Thank goodness Mugro keeps popping up to discuss the things he says he doesn't think should be discussed here.

I keep wondering, who forces him to read it, and who forces him to respond? That person really should cut it out.

redsock said...

I want to expand on something I wrote above.

Saying something conservative = Normal speech.

Saying something progressive = An attempt to outlaw all other types of speech.


When Wakefield says Bush has been great or Schilling stumps for McCain or Player X says he's glad US troops are fighting the evildoers, why is that NOT considered political commentary by most fans?

Why is my (or someone else's) comment about the player's statement the moment when things turn political?

Why am I accused of injecting politics into the discussion when it was the player who mentioned politics first?

Why are these players not criticized for taking a political stance?

Laura wondered the same thing when she would go to Yankee Stadium. There would be a military jet flyover, there would be a minute of silence before the national anthem for the men and women "defending our freedoms" and then everyone would sing God Bless America in the 7th inning.

This was all normal unpolitical stuff (supposedly), but if Laura chose to remain seated during the anthem or GBA, all of a sudden she was dragging politics into a baseball game?

In this recent example, a Red Sox player made a political statement -- and I, since I write the Red Sox, commented on it. Wakefield brought politics into the baseball discussion. It wasn't me.

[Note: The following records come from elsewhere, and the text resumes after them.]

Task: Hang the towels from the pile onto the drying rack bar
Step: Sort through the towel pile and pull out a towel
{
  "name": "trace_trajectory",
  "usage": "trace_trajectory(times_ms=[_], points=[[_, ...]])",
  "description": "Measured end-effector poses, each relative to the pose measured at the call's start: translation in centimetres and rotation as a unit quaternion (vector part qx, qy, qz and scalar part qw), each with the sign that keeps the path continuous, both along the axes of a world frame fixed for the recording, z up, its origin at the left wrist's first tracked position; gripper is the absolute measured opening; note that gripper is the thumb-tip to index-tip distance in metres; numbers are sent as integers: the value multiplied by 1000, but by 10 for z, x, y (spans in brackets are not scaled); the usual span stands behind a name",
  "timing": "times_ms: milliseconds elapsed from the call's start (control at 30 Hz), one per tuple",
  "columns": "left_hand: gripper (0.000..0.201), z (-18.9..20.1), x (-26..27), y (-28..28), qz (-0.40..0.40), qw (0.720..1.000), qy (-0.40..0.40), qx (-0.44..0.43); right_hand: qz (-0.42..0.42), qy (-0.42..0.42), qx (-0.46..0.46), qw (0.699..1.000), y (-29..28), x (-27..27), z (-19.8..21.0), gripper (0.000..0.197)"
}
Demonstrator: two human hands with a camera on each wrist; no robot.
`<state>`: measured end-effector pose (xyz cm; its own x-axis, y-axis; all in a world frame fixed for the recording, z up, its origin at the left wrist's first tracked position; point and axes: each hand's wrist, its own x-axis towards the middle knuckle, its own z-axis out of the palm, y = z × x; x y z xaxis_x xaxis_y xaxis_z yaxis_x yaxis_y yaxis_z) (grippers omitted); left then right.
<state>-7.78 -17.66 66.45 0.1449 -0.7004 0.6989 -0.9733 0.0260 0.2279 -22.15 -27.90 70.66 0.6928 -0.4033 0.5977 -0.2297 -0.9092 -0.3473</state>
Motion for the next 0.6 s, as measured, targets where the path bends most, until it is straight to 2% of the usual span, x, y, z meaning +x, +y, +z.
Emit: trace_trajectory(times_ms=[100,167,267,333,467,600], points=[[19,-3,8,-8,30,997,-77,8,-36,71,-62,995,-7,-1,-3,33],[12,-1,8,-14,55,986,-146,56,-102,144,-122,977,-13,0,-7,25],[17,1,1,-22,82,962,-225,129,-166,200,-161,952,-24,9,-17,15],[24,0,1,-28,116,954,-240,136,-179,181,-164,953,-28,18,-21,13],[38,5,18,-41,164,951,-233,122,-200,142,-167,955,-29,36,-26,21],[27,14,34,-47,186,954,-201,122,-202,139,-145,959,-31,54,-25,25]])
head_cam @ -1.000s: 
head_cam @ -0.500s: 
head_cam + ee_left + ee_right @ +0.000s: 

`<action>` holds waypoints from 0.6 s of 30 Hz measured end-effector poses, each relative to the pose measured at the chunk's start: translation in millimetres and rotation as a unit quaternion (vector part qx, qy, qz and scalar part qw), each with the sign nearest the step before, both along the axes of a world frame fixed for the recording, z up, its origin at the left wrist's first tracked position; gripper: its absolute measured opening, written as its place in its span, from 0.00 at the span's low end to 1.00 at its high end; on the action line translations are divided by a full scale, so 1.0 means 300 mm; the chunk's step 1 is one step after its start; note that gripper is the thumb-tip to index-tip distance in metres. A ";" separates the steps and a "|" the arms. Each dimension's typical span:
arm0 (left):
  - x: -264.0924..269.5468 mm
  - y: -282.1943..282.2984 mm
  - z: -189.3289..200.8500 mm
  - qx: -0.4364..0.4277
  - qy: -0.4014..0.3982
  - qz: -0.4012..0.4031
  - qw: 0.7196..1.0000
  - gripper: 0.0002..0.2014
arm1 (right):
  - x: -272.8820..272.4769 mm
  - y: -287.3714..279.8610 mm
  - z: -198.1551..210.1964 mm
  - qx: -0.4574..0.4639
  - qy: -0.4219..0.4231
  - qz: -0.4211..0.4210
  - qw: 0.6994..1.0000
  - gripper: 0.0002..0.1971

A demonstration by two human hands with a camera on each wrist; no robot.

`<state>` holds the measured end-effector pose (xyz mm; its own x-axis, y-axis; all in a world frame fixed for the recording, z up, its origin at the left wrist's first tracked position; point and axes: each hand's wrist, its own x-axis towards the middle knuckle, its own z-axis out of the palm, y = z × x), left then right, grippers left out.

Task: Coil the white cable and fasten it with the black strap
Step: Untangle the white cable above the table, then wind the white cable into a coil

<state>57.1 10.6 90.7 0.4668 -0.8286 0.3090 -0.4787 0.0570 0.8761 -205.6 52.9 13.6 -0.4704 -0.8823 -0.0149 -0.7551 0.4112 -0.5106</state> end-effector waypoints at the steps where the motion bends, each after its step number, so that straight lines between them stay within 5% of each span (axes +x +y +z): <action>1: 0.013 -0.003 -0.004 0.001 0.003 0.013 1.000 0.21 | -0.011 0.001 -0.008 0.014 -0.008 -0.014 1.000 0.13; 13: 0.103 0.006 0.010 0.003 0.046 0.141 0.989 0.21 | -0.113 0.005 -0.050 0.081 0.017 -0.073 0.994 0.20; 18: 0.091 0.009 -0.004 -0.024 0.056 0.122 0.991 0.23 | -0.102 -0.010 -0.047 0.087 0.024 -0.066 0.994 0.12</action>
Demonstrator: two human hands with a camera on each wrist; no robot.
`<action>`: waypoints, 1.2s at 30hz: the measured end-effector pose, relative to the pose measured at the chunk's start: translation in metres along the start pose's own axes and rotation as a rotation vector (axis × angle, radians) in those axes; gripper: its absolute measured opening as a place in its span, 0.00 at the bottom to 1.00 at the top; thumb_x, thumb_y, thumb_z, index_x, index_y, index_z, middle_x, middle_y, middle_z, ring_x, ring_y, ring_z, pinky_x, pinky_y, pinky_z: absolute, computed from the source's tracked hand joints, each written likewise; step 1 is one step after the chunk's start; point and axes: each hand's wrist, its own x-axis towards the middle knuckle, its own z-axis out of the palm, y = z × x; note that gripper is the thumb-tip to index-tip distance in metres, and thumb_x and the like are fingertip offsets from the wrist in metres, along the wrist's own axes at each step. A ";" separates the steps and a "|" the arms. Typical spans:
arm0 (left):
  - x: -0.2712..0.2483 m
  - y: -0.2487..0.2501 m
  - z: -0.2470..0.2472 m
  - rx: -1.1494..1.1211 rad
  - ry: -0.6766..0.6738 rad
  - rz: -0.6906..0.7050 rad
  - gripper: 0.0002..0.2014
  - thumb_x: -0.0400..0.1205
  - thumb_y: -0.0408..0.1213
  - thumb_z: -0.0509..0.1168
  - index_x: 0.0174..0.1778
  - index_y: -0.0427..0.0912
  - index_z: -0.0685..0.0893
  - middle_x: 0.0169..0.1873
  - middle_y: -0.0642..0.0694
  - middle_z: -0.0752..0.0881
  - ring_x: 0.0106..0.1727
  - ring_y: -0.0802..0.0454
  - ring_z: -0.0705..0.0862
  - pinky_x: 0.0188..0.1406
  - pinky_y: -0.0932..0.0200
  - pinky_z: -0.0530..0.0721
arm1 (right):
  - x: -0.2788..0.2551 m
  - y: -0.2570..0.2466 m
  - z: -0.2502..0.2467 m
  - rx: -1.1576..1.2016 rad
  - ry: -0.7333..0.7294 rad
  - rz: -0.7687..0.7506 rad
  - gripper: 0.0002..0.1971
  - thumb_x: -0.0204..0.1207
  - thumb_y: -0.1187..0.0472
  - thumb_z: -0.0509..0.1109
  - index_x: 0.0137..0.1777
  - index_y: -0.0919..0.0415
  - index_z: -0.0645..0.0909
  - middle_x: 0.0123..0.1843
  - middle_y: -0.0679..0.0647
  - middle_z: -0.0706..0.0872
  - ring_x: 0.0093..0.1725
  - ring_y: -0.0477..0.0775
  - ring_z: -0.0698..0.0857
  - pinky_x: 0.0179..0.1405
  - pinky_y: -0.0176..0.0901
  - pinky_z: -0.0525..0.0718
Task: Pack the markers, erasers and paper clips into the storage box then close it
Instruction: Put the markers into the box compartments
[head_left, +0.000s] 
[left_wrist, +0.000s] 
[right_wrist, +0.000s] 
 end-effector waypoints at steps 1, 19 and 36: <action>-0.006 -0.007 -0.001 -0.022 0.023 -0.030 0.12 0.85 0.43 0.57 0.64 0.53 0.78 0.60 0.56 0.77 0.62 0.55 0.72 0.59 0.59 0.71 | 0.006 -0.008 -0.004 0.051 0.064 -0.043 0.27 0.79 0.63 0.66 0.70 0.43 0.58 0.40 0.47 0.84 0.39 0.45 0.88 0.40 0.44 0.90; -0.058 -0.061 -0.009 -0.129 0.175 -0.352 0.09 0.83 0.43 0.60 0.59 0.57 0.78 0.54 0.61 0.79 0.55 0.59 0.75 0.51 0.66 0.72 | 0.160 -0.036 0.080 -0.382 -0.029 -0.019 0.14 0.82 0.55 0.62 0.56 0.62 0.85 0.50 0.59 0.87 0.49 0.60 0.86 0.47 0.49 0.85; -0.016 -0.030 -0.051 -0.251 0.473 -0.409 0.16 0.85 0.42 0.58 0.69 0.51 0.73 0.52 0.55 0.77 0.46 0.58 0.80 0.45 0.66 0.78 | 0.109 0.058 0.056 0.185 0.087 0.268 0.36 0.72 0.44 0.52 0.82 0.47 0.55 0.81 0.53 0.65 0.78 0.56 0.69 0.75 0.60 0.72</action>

Another thing -- what about Red Sox bloggers who express right-wing opinions? Why do they get a free pass? If you expect the baseball blogs you visit to be totally non-partisan, then a right-wing opinion should be just as offensive as a progressive opinion.

So why is posting "Remember 9/11" with eagles and flags alright but posting "Remember 9/11" with a plea to learn more about the attacks totally out of bounds?

Could mugro or another conservative out there explain these things to me?

Again:

Curt Schilling expresses opinion about John McCain = normal talk from a baseball player that does not express a political viewpoint one way or the other.

redsock expresses opinion about John McCain = highly partisan crap that should never be a part of a baseball discussion.

L-girl said...

This is something that has long bothered me that no one has been able to explain.

A former Yankee-fan friend of mine was upset (mortified) that I didn't stand for GBA at the Stadium. We had a big talk about it later on.

He said I was bringing politics into a baseball game, where it didn't belong.

George Steinbrenner has military planes flying over the Stadium, we are asked to stand for a moment of silence "for the troops who are fighting to protect our way of life", and there are military marching bands.

I am sitting quietly.

But *I* am bringing politics into the game. Steinbrenner is neutral, I am the political one.

He didn't understand this at all.

Perhaps it's because my views were against the majority?

L-girl said...

Curt Schilling expresses opinion about John McCain = normal talk from a baseball player that does not express a political viewpoint one way or the other.

In fairness, I don't think this reflects most people's take on Schilling. When he stumped for Bush in '04, many people were extremely upset and found it highly inappropriate. So much so that he was retracted his "everyone should vote for Bush" statement and changed it to "everyone should vote".

I think people know Schilling's blather is political, and is partisan.

But flag-waving, support the troop ribbons, GBA - people do see that as neutral, I think. (Incorrectly so, IMO.)

mugro said...

Redsock, you wanted me to respond, so I will. There is a lot to respond to!

"Saying something conservative = Normal speech.

Saying something progressive = An attempt to outlaw all other types of speech."

Saying something conservative is saying something conservative. What is normal, anyway??? Perhaps "normal" is centrist. Since your views are much farther to the left than most leftists, your idea of "centrist" is to the left of what other people consider centrist.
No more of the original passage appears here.